I – Une initiative très spéciale

Au tout début de l’an 2000, le Directeur général de l’OMS, Madame Gro Harlem Brundtland a mis en place une commission pour « évaluer la place de la santé dans le développement mondial ». C’était une décision qu’on peut tenir pour originale quand on connaît un peu l’histoire et la culture de cette institution. Mais après tout Madame Brundtland, auteur du fameux rapport « Notre avenir à tous » qui a mené à la Conférence de Rio, pouvait se permettre d’essayer de refaire avec la santé ce qu’elle avait fait avec l’environnement. Il est peu probable quand même que le concept « macroéconomie et santé » ait autant de fortune que celui de développement durable.

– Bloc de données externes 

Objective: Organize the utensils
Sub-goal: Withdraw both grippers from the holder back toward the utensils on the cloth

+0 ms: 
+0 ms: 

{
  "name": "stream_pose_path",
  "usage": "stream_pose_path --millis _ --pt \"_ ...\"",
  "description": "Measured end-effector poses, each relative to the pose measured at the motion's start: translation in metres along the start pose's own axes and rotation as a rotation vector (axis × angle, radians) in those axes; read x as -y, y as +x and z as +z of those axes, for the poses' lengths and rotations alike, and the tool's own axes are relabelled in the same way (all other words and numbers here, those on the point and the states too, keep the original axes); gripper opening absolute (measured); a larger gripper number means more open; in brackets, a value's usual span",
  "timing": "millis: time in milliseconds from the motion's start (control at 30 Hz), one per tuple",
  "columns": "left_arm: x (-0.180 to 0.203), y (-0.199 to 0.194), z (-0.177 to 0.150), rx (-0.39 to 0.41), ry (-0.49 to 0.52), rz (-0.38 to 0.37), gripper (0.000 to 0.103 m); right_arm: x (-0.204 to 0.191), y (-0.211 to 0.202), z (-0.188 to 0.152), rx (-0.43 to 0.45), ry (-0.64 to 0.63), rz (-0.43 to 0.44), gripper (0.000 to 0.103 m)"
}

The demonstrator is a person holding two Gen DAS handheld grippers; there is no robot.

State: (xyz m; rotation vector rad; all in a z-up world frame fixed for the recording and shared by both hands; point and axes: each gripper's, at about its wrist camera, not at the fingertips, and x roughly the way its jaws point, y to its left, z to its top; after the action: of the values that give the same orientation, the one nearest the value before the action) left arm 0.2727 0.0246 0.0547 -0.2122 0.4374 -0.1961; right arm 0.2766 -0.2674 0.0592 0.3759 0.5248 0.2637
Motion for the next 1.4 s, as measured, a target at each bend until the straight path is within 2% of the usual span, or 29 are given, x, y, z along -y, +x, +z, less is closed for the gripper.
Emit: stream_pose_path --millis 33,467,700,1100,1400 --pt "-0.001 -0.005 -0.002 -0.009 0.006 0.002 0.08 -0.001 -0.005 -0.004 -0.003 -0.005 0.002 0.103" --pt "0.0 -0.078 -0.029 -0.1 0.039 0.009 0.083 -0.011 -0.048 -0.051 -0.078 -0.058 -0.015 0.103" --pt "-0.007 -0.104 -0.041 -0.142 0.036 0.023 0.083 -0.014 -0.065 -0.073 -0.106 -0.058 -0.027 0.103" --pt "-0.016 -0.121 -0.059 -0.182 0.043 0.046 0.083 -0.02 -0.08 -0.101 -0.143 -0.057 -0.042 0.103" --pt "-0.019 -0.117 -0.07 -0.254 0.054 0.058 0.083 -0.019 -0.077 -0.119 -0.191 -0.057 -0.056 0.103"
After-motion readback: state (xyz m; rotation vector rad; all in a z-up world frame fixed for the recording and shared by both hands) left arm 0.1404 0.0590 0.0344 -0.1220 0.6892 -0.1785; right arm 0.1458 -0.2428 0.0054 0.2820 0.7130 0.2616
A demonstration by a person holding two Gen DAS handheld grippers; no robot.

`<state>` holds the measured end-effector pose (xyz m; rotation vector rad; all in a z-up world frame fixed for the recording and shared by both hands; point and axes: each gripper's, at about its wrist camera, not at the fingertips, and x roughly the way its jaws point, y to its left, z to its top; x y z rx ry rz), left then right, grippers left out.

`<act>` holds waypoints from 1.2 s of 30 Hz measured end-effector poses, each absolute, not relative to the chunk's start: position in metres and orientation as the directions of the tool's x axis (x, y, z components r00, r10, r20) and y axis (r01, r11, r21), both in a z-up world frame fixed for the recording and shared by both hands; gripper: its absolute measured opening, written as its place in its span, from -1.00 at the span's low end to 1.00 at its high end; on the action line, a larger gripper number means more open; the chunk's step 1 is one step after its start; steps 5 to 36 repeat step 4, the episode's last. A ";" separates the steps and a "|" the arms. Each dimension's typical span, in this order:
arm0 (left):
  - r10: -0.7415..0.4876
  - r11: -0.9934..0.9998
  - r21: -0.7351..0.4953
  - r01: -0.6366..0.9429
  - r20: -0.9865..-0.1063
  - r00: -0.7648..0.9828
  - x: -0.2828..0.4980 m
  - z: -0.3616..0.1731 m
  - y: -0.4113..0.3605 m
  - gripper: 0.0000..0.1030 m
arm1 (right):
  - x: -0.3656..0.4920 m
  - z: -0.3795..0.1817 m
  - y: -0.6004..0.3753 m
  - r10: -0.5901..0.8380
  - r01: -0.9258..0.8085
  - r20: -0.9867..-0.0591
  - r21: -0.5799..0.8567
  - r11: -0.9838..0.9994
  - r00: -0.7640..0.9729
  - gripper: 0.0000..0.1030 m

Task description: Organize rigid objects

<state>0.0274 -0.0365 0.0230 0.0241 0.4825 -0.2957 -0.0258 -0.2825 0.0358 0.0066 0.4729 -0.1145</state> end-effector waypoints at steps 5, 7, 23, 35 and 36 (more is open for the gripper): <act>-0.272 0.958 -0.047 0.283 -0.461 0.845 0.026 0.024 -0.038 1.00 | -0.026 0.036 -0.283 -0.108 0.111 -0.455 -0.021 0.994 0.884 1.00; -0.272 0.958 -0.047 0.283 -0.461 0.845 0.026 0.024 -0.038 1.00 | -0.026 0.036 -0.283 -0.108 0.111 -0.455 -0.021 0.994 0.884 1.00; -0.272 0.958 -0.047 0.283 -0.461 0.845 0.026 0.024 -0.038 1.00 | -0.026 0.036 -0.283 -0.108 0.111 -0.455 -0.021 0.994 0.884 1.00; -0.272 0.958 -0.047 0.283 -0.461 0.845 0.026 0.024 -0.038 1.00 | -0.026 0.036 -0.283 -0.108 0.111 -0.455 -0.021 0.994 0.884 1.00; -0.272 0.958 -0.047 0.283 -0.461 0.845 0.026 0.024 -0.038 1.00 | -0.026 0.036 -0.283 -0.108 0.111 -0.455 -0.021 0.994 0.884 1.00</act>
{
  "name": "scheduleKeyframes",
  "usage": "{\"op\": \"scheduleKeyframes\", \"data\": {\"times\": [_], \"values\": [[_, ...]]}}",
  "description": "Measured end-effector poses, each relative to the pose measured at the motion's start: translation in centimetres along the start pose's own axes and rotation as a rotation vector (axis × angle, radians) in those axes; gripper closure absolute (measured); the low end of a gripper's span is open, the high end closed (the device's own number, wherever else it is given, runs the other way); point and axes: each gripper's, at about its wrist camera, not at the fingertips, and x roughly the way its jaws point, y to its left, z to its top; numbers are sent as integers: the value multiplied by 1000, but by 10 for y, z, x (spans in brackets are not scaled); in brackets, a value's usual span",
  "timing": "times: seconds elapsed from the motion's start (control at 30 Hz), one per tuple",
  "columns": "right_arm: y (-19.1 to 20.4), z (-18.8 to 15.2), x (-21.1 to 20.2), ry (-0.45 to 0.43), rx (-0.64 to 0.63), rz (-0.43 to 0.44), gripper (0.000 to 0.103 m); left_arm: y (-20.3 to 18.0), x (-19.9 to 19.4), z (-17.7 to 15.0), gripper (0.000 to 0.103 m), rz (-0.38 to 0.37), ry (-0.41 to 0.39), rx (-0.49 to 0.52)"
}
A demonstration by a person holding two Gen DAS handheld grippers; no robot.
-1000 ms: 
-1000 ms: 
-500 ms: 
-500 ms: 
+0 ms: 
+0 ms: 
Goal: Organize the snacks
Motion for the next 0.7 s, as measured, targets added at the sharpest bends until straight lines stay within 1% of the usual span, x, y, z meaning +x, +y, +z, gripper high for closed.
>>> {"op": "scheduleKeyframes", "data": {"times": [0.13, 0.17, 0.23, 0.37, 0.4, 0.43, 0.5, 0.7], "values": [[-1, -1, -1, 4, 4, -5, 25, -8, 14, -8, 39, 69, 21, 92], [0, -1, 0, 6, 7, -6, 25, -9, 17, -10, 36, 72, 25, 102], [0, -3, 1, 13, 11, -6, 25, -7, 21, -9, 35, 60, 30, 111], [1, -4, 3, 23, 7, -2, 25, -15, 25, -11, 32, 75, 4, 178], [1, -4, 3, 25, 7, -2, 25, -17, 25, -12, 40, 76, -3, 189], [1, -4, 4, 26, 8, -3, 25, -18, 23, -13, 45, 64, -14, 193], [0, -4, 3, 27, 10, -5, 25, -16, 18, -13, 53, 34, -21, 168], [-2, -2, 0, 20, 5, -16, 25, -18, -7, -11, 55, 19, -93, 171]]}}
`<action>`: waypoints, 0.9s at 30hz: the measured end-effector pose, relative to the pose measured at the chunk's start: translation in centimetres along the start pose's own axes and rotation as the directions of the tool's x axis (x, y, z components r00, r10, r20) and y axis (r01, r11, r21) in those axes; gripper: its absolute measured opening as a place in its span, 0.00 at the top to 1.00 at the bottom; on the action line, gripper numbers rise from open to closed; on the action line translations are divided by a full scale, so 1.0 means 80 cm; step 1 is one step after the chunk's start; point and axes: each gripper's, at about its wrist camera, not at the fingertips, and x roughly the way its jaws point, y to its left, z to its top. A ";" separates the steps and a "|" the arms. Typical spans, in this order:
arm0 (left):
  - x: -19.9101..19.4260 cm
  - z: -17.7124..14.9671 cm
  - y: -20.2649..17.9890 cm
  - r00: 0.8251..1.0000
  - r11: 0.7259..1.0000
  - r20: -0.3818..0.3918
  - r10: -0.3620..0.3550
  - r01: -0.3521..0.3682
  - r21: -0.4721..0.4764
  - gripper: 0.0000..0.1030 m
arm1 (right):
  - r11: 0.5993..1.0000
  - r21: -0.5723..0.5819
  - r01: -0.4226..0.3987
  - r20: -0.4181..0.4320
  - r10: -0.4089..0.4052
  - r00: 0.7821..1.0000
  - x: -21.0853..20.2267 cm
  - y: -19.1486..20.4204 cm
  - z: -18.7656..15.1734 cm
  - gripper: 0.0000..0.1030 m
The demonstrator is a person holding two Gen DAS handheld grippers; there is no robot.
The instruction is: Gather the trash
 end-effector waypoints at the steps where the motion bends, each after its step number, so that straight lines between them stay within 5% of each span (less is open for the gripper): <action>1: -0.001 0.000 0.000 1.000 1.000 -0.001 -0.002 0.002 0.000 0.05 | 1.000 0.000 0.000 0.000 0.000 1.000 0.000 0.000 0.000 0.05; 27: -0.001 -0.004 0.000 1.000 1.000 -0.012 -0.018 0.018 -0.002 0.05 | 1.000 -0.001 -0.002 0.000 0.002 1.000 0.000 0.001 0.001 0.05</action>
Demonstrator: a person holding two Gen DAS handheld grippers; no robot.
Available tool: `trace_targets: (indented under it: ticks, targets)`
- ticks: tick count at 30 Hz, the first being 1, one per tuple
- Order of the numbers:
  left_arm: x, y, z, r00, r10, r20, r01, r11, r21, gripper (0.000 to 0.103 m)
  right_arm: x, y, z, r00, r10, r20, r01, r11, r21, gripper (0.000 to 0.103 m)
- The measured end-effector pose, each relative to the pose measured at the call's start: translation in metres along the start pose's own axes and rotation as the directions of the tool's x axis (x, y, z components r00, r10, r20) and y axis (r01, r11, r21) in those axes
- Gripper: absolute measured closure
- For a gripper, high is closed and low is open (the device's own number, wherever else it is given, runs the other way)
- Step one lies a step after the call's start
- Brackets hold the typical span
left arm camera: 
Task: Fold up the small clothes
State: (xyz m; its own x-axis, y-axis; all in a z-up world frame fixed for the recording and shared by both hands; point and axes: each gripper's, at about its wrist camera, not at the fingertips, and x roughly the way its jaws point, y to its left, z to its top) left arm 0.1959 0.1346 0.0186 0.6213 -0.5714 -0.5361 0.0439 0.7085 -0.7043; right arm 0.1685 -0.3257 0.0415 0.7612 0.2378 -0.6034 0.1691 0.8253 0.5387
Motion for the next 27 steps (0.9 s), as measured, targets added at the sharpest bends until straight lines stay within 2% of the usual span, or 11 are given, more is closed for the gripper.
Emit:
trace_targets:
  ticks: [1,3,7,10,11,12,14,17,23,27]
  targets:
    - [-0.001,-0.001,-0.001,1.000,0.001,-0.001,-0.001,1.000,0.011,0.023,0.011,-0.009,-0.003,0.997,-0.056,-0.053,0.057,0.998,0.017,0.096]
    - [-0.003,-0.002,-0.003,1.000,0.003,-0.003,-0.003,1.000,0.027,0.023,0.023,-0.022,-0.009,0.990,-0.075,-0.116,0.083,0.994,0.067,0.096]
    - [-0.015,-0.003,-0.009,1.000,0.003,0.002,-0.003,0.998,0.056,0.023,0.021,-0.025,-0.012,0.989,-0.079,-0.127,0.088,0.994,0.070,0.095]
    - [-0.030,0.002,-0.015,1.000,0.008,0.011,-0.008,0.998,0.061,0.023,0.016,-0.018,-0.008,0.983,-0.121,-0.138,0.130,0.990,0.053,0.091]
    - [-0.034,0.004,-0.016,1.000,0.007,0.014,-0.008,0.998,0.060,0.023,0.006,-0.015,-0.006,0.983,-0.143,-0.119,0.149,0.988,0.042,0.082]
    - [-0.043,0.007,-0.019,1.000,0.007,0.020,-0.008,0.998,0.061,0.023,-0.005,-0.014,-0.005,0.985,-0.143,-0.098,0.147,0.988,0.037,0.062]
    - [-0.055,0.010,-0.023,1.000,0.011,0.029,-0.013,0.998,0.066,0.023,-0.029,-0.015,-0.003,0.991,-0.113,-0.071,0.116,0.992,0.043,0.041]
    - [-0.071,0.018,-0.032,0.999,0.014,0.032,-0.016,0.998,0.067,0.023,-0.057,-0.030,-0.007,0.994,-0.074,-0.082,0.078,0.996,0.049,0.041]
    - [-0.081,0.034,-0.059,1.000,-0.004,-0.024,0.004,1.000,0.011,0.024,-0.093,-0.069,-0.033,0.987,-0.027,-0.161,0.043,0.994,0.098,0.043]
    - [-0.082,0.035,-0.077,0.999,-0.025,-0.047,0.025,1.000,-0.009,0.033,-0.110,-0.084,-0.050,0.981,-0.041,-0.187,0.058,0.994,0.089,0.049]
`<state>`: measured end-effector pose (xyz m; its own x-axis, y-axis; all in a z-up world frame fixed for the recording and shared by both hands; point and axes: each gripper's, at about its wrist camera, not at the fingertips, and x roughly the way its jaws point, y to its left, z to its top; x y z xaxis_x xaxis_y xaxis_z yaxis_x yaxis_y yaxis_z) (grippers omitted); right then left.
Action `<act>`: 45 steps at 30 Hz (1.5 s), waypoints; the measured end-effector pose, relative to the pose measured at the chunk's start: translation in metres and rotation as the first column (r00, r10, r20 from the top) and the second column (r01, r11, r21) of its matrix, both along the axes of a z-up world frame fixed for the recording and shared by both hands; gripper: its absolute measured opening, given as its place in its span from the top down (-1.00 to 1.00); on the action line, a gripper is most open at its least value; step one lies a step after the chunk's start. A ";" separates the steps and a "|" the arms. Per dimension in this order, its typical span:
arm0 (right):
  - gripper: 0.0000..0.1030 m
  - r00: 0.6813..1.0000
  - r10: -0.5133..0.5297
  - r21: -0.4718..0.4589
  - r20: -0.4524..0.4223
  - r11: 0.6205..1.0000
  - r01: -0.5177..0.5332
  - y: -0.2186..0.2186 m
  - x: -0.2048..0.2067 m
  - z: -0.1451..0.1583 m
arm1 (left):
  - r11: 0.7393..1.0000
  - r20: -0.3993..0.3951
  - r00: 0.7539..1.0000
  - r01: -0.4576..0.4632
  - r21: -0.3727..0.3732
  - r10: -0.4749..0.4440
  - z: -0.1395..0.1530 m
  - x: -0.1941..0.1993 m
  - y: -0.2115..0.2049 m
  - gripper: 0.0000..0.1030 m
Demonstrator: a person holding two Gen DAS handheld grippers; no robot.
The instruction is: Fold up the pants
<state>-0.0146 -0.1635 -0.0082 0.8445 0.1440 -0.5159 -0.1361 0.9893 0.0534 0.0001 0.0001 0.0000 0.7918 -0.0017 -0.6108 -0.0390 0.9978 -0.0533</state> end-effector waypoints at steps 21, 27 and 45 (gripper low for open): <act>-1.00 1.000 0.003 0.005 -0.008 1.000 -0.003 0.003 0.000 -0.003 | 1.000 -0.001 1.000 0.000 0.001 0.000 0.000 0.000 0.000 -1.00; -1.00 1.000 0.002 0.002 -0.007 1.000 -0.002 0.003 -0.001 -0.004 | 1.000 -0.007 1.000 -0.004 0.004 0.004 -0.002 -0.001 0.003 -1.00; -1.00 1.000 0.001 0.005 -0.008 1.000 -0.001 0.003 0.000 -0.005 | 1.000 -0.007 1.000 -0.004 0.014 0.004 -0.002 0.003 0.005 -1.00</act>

Madame Brundtland a choisi de confier cette commission à Jeffrey Sachs, professeur d’économie à Harvard. Monsieur Sachs n’a pas besoin d’être présenté, il est célèbre, c’est lui qui a conseillé le FMI pour les réformes à l’Est ; il s’est reconverti, toujours au service des institutions financières internationales, dans les questions de développement après l’échec retentissant de la “thérapie de choc” qu’il avait imaginée pour mener à bien la “transition”, c’est-à-dire assurer le retour au capitalisme en Pologne, Russie et encore ailleurs.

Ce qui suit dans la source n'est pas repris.